Smith and his band launched into their first set. Beneath his bow, Edward MacDowell’s slow piano melody To a Wild Rose leaped and sizzled. When the band played Bugle Call Rag, Smith’s violin became a clarinet. He wowed the crowd with It Don’t Mean a Thing If It Ain’t Got That Swing and I’ve Got You Under My Skin.

When intermission came, Smith stepped off the bandstand and Norris introduced him to the others. Everyone but Madeline and Smith went out to the parking lot for fresh air.

“Are you going?” Smith asked Madeline.

“No,” she said.

He was still holding his violin. He nestled it under his chin, looked down at her, and said, “I’m dedicating this to you.”

He played a new song, So Rare, which Guy Lombardo and other artists were making famous. Other guests were watching the Black musician with the short wavy hair perform for the pretty young White woman. The three-minute solo felt like fifteen minutes to Madeline.

Smith finished, and Madeline searched for words.

“Thank you,” she said, “but I didn’t appreciate that. You rather embarrassed me.”

Smith told her that was not his intent.

“Part of it is that I’m from the South,” she said, “and I’m not used to that sort of thing.”

Smith knew not to ask what “sort of thing” she meant. He apologized. The band and the patrons returned from the parking lot, and the second set got underway.

The nightclub closed at 2 a.m., but Norris was not ready to call it a night. He exchanged words with Smith, who invited them to a jam session in the Black part of town.

Madeline’s mother, Vera, was visiting from Oklahoma, and Madeline called to tell her not to wait up. “I’ll see you sometime when I come in. Don’t worry about me.” She did not tell Vera where she was going.

The group piled into a taxi and Norris directed the driver south to the Central Avenue district, where most of the 50,000 Black inhabitants of Los Angeles were clustered.

They pulled up to a large frame house, porch lights aglow, from which spilled the unmistakable high-speed playing of pianist Art Tatum. A large woman in a splashy, flowing print dress with hair tied up in a matching scarf greeted them when they came in. Madeline and her friend made a beeline for two easy chairs in the living room where they could listen to the music and watch the other jazz devotees. Madeline passed on a bottle of beer and stuck with water.

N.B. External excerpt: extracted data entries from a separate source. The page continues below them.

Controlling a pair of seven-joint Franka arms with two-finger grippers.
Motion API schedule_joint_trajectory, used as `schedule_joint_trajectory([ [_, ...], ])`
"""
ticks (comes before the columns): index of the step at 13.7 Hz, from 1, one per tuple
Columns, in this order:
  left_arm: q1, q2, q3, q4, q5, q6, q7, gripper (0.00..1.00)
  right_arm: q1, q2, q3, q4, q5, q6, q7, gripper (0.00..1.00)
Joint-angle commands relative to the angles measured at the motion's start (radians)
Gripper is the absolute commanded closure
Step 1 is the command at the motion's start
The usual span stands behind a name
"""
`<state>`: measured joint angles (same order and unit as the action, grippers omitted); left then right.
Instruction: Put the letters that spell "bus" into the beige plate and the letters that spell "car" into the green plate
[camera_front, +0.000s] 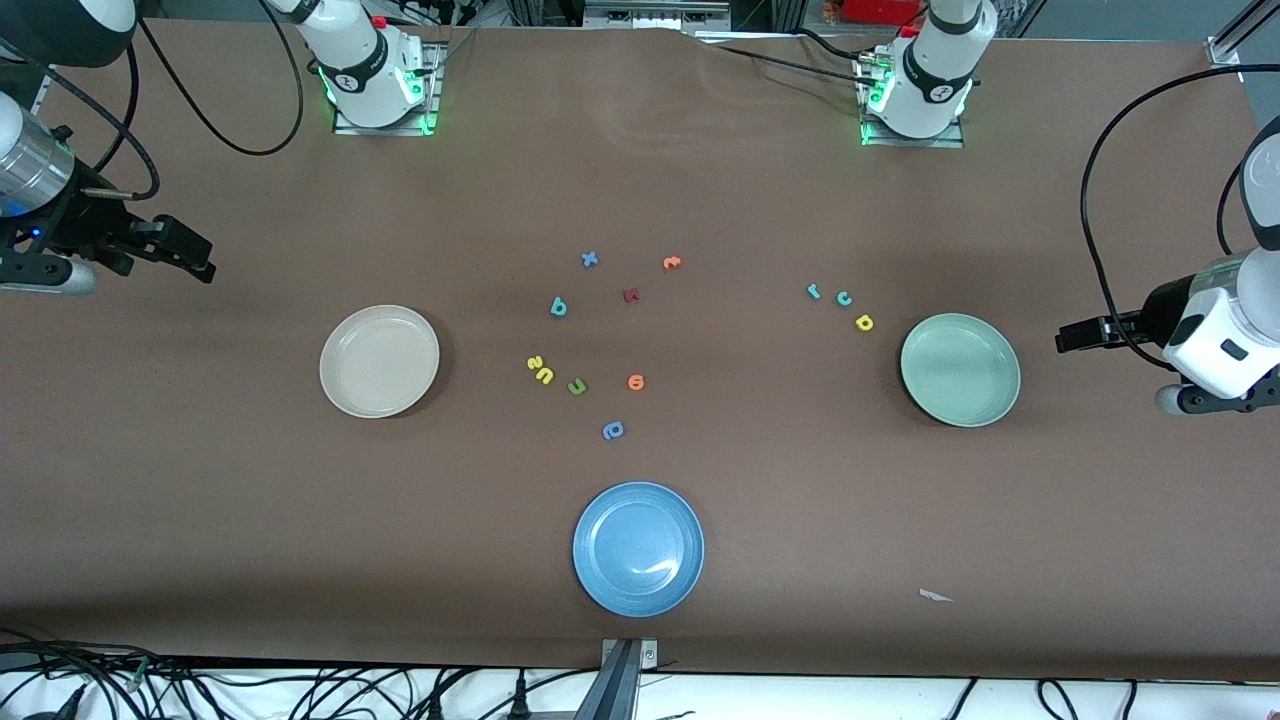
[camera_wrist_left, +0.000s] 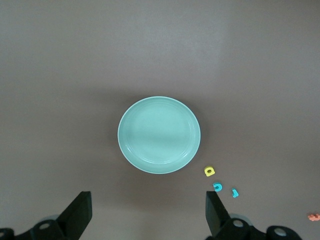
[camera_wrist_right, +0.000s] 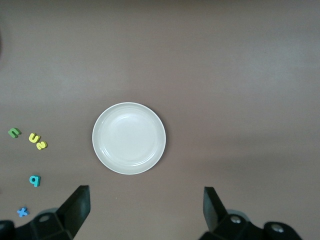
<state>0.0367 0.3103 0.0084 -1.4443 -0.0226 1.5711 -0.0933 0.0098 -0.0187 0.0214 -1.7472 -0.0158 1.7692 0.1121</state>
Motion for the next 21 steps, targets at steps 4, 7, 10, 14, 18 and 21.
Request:
schedule_joint_trajectory([
  [4, -0.006, -0.008, 0.007, -0.008, -0.017, -0.006, 0.024, 0.0, -0.001, -0.018, 0.002, -0.008, -0.007, -0.013, -0.002, 0.0],
  [7, -0.006, -0.008, 0.007, -0.01, -0.017, -0.006, 0.024, 0.0, -0.001, -0.018, 0.002, -0.008, -0.007, -0.013, -0.002, 0.0],
  [10, -0.006, -0.008, 0.007, -0.01, -0.017, -0.006, 0.024, 0.0, -0.001, -0.018, 0.002, -0.008, -0.006, -0.014, -0.003, 0.0],
  [14, -0.006, -0.008, 0.007, -0.01, -0.017, -0.006, 0.024, 0.0, -0.001, -0.018, 0.002, -0.008, -0.006, -0.022, 0.0, 0.0],
  [18, -0.006, -0.008, 0.007, -0.01, -0.017, -0.006, 0.024, 0.0, -0.001, -0.018, 0.002, -0.008, -0.006, -0.024, -0.003, 0.0],
  [21, -0.006, -0.008, 0.007, -0.011, -0.017, -0.006, 0.024, 0.0, -0.001, -0.018, 0.005, -0.006, -0.006, -0.027, -0.008, 0.0],
])
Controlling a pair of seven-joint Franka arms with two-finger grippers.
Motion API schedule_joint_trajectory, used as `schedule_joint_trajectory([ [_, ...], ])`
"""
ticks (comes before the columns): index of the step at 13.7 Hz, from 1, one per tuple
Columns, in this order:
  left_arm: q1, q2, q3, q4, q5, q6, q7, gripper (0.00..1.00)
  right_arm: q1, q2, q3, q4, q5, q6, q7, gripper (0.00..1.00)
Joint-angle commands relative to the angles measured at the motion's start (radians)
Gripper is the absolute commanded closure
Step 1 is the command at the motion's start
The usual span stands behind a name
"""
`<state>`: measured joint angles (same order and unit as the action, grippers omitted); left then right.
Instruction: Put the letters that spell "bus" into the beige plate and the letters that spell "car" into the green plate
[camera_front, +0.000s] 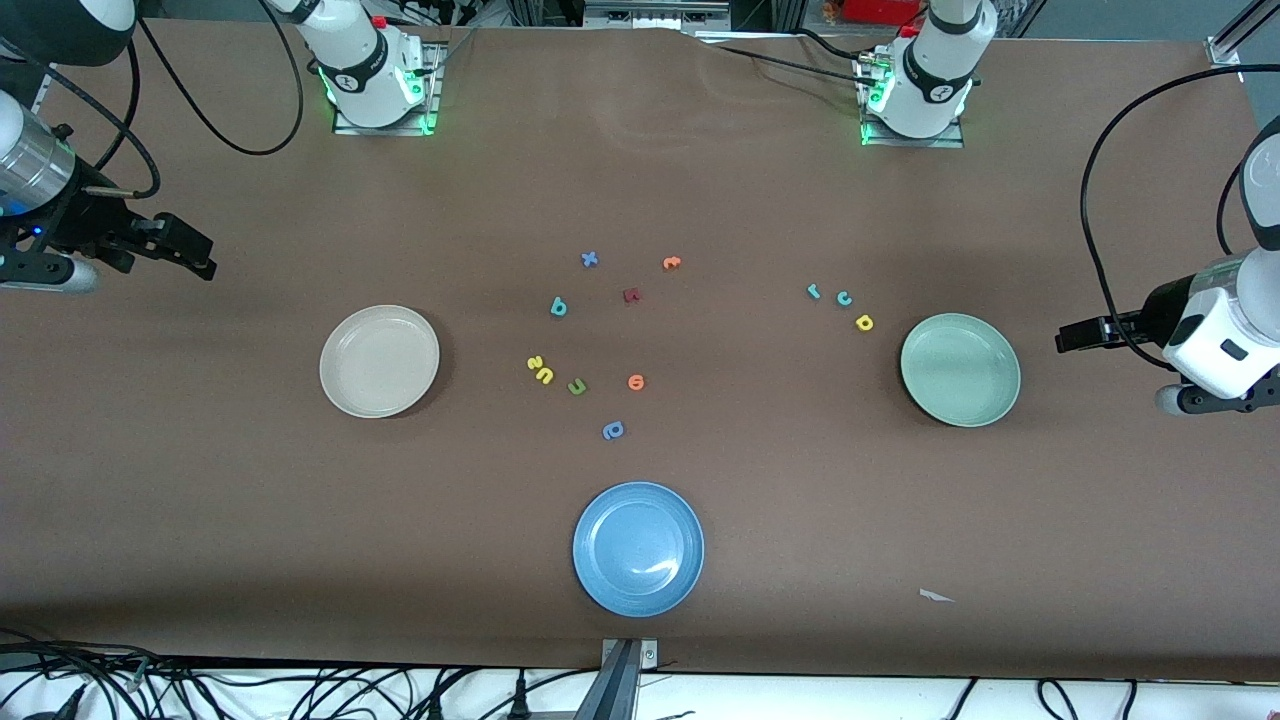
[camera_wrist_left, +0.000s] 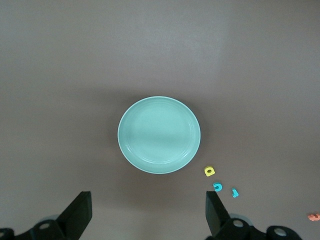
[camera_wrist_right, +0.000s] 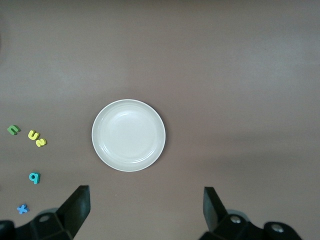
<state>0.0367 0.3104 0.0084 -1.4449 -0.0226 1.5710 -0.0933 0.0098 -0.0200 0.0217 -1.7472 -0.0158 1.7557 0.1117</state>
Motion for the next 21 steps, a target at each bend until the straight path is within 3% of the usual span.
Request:
schedule_joint_trajectory([
  [1, -0.006, -0.008, 0.007, -0.011, -0.017, -0.006, 0.024, 0.0, 0.001, -0.017, 0.006, -0.006, -0.007, -0.015, -0.004, 0.0],
  [8, -0.006, -0.013, -0.007, -0.041, -0.022, -0.016, 0.017, 0.0, 0.082, 0.06, 0.009, -0.011, 0.003, -0.048, 0.006, 0.0],
  [14, -0.006, -0.021, -0.071, -0.155, -0.028, 0.004, -0.081, 0.0, 0.275, 0.193, 0.017, -0.018, 0.011, 0.036, 0.029, 0.0],
  [20, -0.004, -0.066, -0.162, -0.431, -0.03, 0.28, -0.302, 0.0, 0.375, 0.313, 0.017, -0.017, 0.026, 0.172, 0.115, 0.01],
  [21, -0.004, -0.068, -0.179, -0.472, -0.03, 0.326, -0.348, 0.0, 0.387, 0.348, 0.017, -0.017, 0.03, 0.223, 0.115, 0.07],
])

Tatum was on fire that night. Still in his twenties and mostly blind, the musician could play at an astonishing tempo. This was his milieu: he would perform at a club and then move to a private location to play until dawn. Madeline watched as Tatum drank enormous quantities of beer. Every so often, he would stop playing, lean down and sniff something. Whether it was cocaine or snuff, Madeline had no idea.

“Good evening! Hello!” Three well-dressed Black women entered and greeted everyone before passing through to the back of the house. Three men were with them. Madeline assumed the women were the large woman’s daughters, or perhaps boarders, accompanied by their husbands. She wondered how they could possibly sleep with all the music and get enough rest to go to work in the morning.

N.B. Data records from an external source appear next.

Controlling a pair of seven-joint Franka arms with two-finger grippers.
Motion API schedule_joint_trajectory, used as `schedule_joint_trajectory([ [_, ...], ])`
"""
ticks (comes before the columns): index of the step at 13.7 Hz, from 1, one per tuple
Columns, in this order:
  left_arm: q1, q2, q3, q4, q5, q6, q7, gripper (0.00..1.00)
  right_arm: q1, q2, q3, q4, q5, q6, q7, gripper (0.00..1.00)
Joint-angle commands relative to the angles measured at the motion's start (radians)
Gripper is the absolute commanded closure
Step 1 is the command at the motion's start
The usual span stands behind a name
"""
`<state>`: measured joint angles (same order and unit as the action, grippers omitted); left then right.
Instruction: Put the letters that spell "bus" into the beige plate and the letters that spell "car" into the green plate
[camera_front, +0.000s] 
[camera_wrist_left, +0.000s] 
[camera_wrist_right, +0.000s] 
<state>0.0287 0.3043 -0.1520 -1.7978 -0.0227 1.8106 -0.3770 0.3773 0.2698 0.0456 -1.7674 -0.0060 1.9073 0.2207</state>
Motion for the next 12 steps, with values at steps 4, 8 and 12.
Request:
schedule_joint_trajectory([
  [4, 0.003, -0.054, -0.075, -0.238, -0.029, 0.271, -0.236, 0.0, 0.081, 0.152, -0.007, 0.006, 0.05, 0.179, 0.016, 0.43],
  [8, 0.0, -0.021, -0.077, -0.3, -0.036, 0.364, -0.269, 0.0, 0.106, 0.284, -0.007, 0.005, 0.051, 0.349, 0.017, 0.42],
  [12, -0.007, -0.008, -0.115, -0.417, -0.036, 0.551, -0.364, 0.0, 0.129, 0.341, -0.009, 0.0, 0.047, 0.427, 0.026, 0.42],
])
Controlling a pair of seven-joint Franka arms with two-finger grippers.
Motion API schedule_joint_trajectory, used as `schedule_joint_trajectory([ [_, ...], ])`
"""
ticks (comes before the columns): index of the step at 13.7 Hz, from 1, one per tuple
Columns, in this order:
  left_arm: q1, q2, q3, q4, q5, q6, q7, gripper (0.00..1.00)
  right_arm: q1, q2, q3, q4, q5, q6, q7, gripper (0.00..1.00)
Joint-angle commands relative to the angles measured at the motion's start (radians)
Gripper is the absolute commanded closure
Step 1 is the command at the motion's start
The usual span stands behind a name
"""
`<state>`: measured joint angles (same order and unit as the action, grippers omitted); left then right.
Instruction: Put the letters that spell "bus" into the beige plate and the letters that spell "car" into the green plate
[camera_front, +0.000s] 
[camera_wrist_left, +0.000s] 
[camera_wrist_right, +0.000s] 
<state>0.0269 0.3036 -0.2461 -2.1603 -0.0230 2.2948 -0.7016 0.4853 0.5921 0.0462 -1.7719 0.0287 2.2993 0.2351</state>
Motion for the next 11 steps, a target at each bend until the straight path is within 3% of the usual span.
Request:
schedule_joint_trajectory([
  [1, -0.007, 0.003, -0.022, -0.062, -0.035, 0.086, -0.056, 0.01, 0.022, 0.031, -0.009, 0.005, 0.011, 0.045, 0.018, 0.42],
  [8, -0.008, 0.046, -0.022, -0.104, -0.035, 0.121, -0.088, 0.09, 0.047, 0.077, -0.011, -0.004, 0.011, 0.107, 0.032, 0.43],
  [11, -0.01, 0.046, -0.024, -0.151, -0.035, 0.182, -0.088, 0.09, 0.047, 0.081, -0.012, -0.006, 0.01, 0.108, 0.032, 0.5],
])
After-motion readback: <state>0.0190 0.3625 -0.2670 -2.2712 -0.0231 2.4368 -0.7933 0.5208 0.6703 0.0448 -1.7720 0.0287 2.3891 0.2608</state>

Smith had not started playing yet. He approached Madeline.

“Do you like to dance?” he asked.

She nodded her head.

“Are you a good dancer?”

“I’m okay,” she replied, fearing where this was going.

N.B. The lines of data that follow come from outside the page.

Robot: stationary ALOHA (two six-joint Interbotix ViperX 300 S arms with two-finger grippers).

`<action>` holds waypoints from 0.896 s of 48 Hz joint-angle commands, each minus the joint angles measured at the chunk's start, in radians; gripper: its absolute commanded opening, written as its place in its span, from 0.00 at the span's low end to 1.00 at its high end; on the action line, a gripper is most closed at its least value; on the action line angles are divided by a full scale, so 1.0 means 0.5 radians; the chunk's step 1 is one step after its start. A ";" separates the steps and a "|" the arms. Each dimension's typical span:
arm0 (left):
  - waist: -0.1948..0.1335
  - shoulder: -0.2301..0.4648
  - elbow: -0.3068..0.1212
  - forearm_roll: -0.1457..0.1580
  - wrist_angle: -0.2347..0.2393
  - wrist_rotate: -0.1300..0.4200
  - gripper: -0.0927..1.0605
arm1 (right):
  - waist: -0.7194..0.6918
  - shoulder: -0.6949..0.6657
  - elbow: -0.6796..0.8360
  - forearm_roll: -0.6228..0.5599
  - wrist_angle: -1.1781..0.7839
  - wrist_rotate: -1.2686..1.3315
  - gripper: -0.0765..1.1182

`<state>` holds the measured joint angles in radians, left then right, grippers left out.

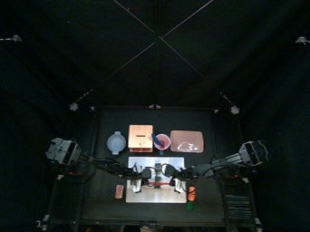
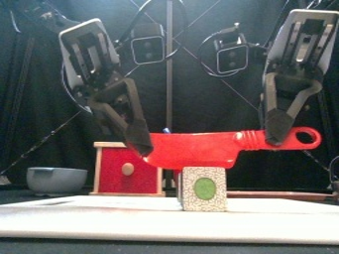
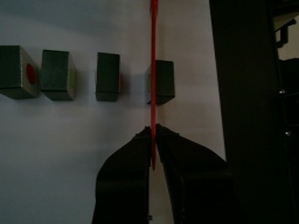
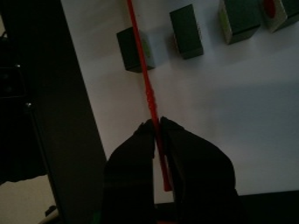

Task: Place sushi on board then cut the sushi with the knife then place the pieces on the plate
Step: Cut the sushi into 4 pieces

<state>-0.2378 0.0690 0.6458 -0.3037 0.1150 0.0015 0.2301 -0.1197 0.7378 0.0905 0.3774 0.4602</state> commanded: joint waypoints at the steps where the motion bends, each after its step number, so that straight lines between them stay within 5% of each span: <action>1: -0.012 -0.129 0.003 0.021 0.009 0.006 0.58 | -0.021 -0.150 0.006 -0.015 0.052 0.009 0.33; 18: 0.089 -0.328 0.120 0.209 -0.021 0.003 0.62 | -0.052 -0.611 0.150 0.012 0.328 0.015 0.33; 27: 0.172 -0.337 0.160 0.273 -0.098 0.009 0.62 | -0.055 -0.914 0.356 0.252 0.423 0.018 0.33; 43: 0.255 -0.319 0.199 0.414 -0.414 0.009 0.62 | -0.181 -1.212 0.632 0.494 0.709 0.018 0.34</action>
<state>-0.1166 -0.0844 0.7517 -0.1104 -0.0614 0.0046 0.1534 -0.7072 1.0523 0.3283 0.6980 0.4709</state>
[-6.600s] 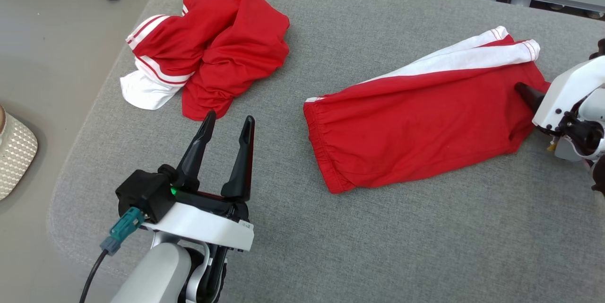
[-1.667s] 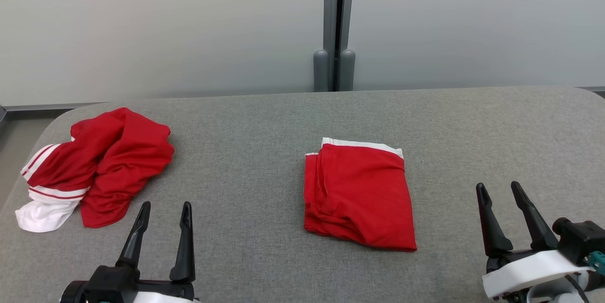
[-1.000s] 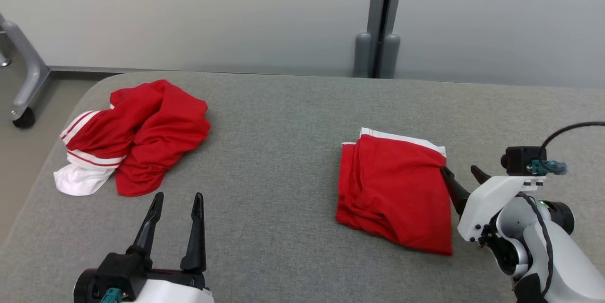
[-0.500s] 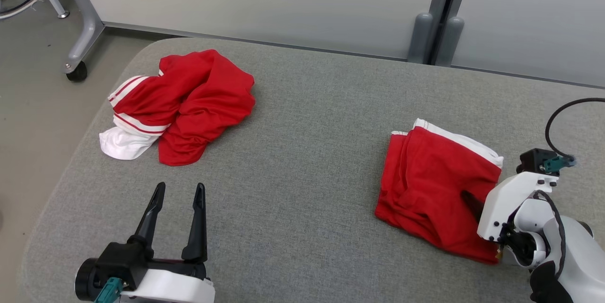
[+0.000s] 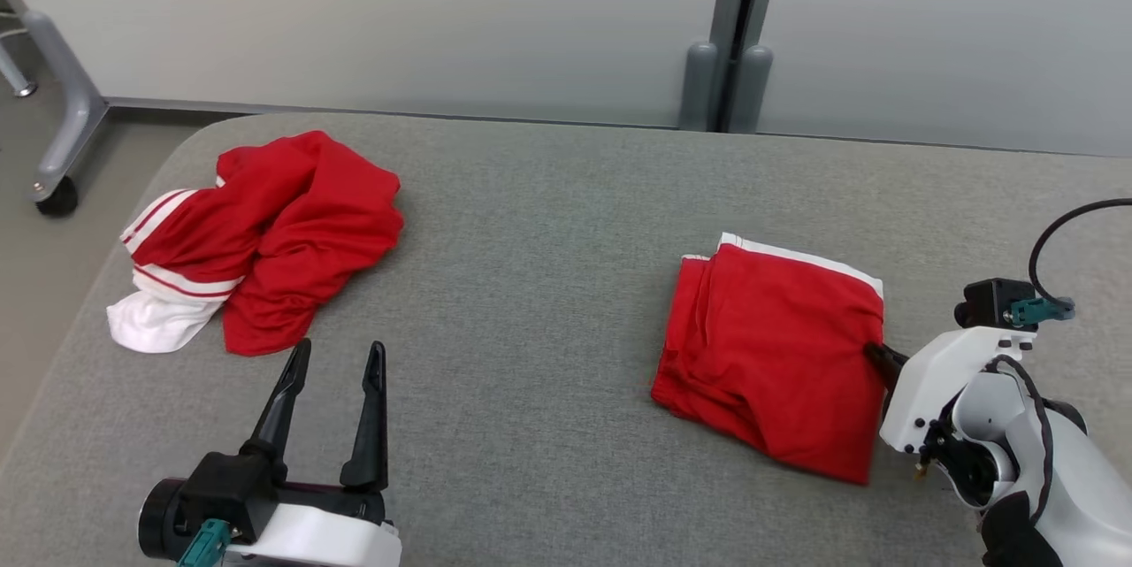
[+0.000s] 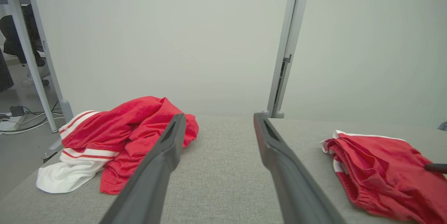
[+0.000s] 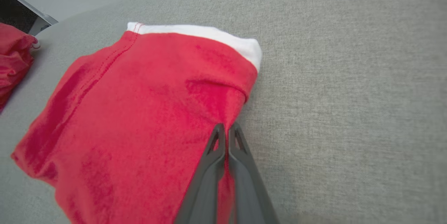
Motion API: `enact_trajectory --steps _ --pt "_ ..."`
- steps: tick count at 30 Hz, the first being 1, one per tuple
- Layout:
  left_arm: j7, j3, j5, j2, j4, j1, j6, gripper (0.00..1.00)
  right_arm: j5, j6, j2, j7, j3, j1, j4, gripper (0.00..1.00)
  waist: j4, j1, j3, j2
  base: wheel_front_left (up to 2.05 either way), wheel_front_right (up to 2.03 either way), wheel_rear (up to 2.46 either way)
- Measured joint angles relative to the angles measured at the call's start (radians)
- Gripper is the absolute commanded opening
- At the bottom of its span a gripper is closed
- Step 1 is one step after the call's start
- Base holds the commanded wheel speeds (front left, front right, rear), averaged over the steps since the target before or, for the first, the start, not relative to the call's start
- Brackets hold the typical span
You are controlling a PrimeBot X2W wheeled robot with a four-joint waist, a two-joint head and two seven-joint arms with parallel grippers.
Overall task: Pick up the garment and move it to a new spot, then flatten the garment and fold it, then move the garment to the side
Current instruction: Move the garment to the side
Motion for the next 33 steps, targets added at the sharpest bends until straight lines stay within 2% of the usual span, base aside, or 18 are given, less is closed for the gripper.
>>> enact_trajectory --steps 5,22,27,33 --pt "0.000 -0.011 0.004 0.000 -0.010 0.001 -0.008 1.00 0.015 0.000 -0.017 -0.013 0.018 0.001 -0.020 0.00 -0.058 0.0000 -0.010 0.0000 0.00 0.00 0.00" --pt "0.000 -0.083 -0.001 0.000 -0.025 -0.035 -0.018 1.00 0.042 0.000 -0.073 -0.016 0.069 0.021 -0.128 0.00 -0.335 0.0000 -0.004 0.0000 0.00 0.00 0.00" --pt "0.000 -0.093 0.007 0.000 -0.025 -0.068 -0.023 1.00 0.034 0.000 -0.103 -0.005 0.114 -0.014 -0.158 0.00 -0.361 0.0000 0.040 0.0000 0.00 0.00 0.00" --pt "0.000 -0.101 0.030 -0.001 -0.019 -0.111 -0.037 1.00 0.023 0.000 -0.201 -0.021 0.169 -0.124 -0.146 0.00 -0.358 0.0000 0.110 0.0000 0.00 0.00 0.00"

“Show me,” he said. “Dance with me.”

Madeline froze. She looked around for Norris, but he was mesmerized by Tatum’s playing.

“I just can’t,” she stammered. “I told you at the Famous Door I just haven’t been used to this sort of thing. I really and truly would like to dance with you, but it is just utterly impossible. It’s something I simply cannot do. I’d just be paralyzed.”

“No, all right,” Smith said.

“I don’t want you to think I don’t love and admire your music,” she said.

He told her he understood.

“The piano and violin are my two favorite instruments,” she said, babbling now. “I don’t know a note on the violin. My mother made me take piano lessons, but it didn’t work. I’m just happy I can be here and hear you play.”

Smith thanked her and withdrew. When he played that night, he frequently sought out Madeline’s eyes. One of his signature songs was You’se a Viper, an ode to marijuana.

Madeline and her friend asked the large woman where the bathroom was, and she directed them to the rear of the house. They passed through a dining room, another room, and the kitchen, and finally found it. The bathroom was immaculate, and large. And hanging from the walls were several douche bags, with a name written above each one.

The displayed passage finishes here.